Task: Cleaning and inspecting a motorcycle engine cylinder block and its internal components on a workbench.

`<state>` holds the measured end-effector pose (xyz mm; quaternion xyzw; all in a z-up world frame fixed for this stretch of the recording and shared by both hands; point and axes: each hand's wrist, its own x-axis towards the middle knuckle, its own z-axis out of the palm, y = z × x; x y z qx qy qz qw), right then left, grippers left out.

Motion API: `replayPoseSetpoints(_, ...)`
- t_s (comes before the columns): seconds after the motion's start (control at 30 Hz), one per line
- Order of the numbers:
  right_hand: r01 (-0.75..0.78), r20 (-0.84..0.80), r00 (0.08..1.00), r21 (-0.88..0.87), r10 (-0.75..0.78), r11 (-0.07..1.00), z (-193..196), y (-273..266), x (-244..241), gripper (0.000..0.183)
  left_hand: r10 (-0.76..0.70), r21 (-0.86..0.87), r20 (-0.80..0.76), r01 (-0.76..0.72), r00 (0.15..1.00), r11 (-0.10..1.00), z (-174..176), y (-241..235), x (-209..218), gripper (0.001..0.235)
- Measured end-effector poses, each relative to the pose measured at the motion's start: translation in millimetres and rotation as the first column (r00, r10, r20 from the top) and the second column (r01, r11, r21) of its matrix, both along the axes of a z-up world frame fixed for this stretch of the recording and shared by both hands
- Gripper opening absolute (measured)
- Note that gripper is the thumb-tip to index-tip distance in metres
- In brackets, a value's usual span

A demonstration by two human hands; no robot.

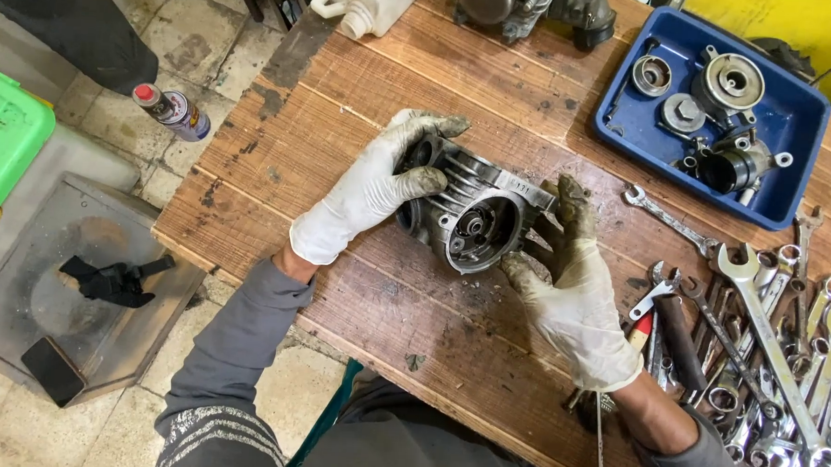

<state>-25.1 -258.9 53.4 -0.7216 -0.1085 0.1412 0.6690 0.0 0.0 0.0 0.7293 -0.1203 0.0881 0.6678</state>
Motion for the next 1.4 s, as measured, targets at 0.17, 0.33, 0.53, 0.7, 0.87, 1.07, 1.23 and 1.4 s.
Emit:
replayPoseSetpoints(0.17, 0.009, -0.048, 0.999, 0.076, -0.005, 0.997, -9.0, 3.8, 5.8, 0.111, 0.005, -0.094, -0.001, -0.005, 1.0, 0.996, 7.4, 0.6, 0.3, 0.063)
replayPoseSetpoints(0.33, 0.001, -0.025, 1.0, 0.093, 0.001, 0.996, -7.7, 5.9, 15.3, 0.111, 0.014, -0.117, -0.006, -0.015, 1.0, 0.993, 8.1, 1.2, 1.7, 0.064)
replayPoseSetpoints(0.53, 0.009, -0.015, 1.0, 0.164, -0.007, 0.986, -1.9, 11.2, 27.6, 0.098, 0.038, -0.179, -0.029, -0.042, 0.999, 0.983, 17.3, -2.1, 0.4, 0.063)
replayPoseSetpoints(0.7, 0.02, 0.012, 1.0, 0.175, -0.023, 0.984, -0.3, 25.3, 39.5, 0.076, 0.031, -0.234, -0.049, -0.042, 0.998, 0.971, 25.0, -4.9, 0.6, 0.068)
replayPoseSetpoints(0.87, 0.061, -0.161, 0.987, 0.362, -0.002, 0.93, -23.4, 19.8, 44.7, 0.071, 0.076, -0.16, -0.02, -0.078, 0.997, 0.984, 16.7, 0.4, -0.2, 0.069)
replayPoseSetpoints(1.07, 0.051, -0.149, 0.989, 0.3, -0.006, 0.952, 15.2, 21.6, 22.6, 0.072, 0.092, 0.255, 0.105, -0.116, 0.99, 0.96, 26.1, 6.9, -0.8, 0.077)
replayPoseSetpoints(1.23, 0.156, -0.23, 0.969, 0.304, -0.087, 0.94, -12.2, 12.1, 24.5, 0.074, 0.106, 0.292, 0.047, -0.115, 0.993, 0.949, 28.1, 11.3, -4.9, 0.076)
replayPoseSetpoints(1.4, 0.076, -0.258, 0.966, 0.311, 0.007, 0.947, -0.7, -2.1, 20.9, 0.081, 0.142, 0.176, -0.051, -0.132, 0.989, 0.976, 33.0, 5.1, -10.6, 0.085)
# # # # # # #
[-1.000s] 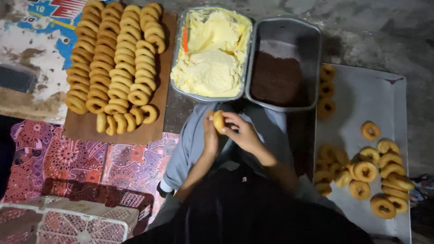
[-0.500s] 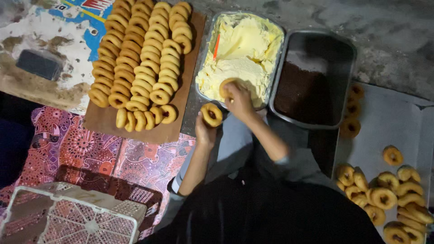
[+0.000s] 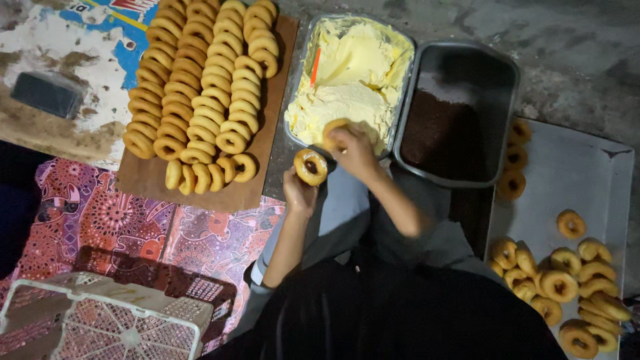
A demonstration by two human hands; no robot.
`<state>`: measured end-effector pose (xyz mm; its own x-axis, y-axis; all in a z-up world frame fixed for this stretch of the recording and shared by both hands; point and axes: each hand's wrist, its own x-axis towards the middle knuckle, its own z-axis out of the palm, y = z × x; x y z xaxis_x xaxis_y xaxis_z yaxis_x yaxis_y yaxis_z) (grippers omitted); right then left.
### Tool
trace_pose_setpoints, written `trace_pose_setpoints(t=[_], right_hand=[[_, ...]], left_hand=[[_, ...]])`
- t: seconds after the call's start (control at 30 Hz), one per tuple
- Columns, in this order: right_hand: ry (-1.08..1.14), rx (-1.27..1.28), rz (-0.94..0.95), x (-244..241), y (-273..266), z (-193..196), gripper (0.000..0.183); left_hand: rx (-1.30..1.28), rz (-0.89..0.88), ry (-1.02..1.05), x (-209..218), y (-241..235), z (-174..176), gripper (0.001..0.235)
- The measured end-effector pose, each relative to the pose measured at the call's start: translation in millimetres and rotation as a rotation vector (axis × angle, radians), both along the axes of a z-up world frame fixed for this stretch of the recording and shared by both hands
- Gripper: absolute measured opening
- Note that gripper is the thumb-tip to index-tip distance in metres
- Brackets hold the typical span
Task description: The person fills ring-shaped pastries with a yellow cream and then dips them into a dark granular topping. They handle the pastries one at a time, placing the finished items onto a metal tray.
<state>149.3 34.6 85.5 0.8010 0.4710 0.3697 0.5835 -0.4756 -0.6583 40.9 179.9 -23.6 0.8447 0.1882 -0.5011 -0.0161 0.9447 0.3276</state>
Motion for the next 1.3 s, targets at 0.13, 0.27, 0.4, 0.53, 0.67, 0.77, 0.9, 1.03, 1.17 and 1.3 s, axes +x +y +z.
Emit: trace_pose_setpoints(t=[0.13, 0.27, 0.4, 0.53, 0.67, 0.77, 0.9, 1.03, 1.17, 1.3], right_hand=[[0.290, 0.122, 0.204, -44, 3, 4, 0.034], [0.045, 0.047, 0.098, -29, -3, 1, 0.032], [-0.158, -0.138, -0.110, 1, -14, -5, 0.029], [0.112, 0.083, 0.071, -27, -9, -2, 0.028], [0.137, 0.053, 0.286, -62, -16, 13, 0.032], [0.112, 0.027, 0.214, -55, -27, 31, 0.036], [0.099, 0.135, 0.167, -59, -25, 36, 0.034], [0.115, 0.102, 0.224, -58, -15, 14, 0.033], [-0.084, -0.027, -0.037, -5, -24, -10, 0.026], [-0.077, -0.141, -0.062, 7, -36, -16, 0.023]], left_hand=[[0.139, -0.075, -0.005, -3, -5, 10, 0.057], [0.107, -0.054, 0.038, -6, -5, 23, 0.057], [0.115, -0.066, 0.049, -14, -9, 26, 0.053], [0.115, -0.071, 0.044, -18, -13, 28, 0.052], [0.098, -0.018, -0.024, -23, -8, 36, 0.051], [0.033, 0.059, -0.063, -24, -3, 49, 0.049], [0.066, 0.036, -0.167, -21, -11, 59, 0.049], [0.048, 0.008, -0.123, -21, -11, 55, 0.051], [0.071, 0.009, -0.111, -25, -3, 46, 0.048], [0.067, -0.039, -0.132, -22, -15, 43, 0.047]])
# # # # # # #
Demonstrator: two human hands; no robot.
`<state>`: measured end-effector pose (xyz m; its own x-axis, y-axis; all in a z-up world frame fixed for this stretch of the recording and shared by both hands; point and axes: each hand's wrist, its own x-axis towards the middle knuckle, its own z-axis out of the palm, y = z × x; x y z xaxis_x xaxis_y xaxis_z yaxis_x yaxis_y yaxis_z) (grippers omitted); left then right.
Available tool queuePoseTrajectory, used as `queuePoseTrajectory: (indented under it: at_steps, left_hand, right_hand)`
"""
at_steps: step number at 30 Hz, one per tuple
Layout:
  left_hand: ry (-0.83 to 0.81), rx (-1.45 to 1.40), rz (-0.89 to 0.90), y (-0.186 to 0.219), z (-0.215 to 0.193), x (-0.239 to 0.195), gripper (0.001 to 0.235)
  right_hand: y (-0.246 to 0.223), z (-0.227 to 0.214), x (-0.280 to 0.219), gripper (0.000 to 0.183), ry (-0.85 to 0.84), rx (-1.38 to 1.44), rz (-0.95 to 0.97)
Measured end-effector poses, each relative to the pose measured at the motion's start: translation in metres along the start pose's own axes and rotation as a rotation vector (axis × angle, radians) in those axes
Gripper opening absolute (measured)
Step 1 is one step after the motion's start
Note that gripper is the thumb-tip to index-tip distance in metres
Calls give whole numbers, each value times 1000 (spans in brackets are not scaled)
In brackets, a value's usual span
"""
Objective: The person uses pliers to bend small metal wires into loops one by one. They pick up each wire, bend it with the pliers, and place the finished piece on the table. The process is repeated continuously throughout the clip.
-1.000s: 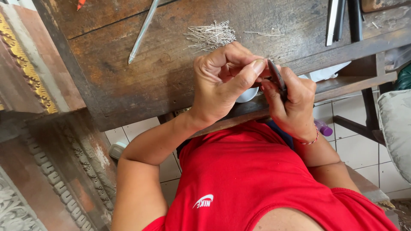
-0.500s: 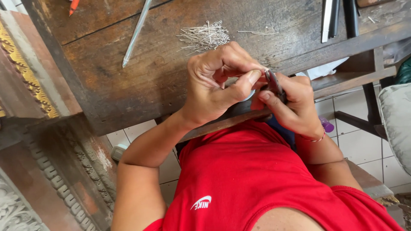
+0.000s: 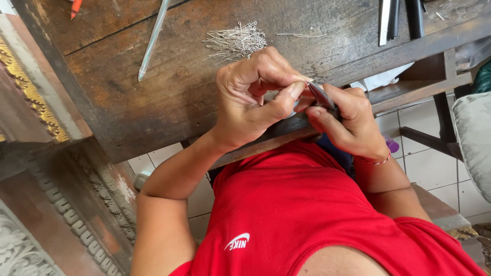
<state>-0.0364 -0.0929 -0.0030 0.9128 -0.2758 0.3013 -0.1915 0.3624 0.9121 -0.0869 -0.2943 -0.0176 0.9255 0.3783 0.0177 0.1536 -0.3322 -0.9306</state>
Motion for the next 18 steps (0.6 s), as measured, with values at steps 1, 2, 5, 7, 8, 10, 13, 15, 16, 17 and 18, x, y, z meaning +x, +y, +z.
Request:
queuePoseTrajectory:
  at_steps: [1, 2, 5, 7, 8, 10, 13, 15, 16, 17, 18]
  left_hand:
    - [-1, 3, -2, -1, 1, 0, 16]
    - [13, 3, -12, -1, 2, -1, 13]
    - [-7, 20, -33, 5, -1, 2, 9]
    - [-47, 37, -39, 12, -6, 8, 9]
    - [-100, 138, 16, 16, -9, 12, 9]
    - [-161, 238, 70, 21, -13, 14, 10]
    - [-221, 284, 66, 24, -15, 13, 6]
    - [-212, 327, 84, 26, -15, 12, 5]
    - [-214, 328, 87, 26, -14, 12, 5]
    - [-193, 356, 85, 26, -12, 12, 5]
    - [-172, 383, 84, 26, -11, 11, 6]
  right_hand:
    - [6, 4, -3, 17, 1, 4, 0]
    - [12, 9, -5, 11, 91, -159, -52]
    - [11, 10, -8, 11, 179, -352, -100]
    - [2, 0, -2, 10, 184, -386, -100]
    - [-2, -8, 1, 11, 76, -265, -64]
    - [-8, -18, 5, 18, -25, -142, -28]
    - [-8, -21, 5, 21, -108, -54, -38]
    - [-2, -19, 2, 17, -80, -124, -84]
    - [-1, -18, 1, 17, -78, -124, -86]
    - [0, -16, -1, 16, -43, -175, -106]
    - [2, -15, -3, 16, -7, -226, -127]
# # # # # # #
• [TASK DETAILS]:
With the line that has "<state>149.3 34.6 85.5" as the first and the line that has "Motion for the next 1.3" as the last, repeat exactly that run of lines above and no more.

• [WRITTEN SOLUTION]:
<state>149.3 34.6 85.5 0.8010 0.4710 0.3697 0.5835 -0.4756 -0.6583 40.9 179.9 -23.6 0.8447 0.1882 -0.5011 -0.0161 0.9447 0.3276</state>
Motion for the next 1.3 s, targets at 0.13, 0.27, 0.4, 0.53, 0.67, 0.77, 0.9, 1.03, 1.17 and 1.3 s, axes +x +y +z.

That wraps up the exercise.